Pediatric Dose: Dosage in children should be adapted to the individual patient colloid needs, taking into account the disease state, as well as the hemodynamic and hydration status
Newborns and infants: 2-12 years: Mean dose of 36 mL/kg IV
Give initial 10-20 mL by slow IV infusion and monitor for anaphylactoid reaction
পার্শ্বপ্রতিক্রিয়া
From the accumulated clinical development experience, expected adverse reactions after administration of (hydroxyethyl starch in sodium chloride injection) occurring in less than 10% of patients are as follows: Immune system disorders (Rare, > 0.01% to < 0.1 %): anaphylactoid reactions (hypersensitivity, mild influenzalike symptoms, bradycardia, tachycardia, bronchospasm, non-cardiac pulmonary edema).
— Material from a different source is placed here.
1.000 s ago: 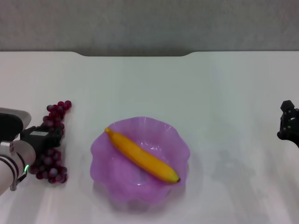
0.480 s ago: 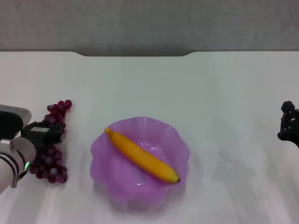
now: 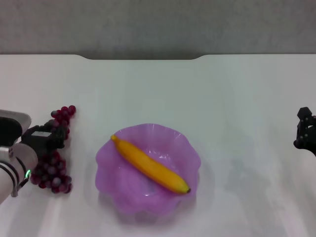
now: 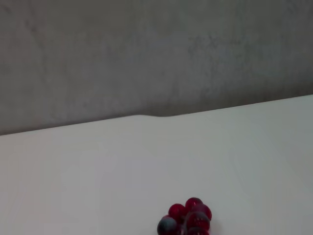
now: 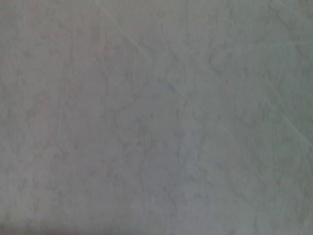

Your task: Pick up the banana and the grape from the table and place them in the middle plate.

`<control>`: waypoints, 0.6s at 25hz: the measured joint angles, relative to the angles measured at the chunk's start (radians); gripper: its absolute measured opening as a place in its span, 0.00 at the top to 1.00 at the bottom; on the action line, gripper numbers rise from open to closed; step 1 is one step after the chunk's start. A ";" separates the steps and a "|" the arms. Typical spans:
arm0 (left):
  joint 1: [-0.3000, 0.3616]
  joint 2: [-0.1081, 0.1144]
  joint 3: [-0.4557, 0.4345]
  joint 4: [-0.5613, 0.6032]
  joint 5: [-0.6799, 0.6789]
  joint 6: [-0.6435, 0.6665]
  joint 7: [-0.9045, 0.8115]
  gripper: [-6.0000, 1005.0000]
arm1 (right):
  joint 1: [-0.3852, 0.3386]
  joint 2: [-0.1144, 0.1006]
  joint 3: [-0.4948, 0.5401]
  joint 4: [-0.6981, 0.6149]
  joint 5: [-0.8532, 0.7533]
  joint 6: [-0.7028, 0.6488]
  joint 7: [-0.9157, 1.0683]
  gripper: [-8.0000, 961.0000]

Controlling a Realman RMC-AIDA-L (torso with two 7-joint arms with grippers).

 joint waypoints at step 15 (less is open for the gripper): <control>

In the event of an intolerance reaction, the infusion should be discontinued immediately and the appropriate emergency medical treatment initiated. Skin and subcutaneous tissue disorders (Common, > 1 to < 10%, dose dependent): Prolonged administration of high dosages of hydroxyethyl starch may cause pruritus (itching) which is an undesirable effect observed with all hydroxyethyl starches.
সতর্কতা
Anaphylactoid reactions (mild influenza-like symptoms, bradycardia, tachycardia, bronchospasm, non-cardiac pulmonary edema) have been reported with solutions containing hydroxyethyl starch. If a hypersensitivity reaction occurs, administration of the drug should be discontinued immediately and the appropriate treatment and supportive measures should be undertaken until symptoms have resolved. Fluid status and rate of infusion should be assessed regularly during treatment, especially in patients with cardiac insufficiency or severe kidney dysfunction. In cases of severe dehydration, a crystalloid solution should be given first. Generally, sufficient fluid should be administered in order to avoid dehydration. Caution should be observed before administering (hydroxyethyl starch in sodium chloride injection) to patients with severe liver disease or severe bleeding disorders (e.g., severe cases of von Willebrand's disease).
মিথস্ক্রিয়া
The safety and compatibility of other additives, other than citrate anticoagulant, have not been established. Incompatibilities: In the absence of incompatibility studies this medicinal product must not be mixed with other medicinal products.
গর্ভাবস্থাকালীন ব্যবহার
Use in pregnancy: Animal reproduction studies have not been conducted with Hydroxyethyl Starch in Sodium Chloride infusion and it is also not known whether it can cause fetal harm or affect reproductive capacity when administered during pregnancy. This infusion should be given during pregnancy only if clearly needed
Use during lactation: It is not known whether Hydroxyethyl starch is excreted in human milk. Because many drugs are excreted in human milk, caution should be exercised when Hydroxyethyl Starch in Sodium Chloride infusion is administered to a nursing woman.
বৈপরীত্য
Known hypersensitivity to hydroxyethyl starch fluid overload (hyperhydration) and especially in cases of pulmonary edema and congestive heart failure renal failure with oliguria or anuria not related to hypovolemia patients receiving dialysis treatment severe hypernatremia or severe hyperchloremia intracranial bleeding.